WORK REQUEST => Where does the word "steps" show up in the data? Please find each such line and copy it.

____

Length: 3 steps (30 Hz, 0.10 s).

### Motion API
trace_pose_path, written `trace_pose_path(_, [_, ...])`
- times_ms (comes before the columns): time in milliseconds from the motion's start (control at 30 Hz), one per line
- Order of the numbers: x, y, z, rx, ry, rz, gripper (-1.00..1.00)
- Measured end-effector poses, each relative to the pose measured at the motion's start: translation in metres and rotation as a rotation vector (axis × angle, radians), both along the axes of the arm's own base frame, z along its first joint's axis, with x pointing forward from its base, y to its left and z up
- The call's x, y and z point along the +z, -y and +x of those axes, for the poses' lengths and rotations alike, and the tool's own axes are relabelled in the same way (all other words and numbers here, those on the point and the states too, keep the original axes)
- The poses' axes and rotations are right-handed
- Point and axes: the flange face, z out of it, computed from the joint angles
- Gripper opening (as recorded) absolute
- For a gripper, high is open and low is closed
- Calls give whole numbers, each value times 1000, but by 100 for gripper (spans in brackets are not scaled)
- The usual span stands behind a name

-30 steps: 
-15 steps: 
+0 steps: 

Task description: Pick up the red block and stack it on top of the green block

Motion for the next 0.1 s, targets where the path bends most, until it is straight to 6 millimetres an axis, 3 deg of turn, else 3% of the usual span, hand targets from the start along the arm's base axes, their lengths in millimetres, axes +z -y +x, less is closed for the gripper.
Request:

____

ANSWER SPACE =>
Length: 3 steps (30 Hz, 0.10 s).
-30 steps: 
-15 steps: 
+0 steps: 

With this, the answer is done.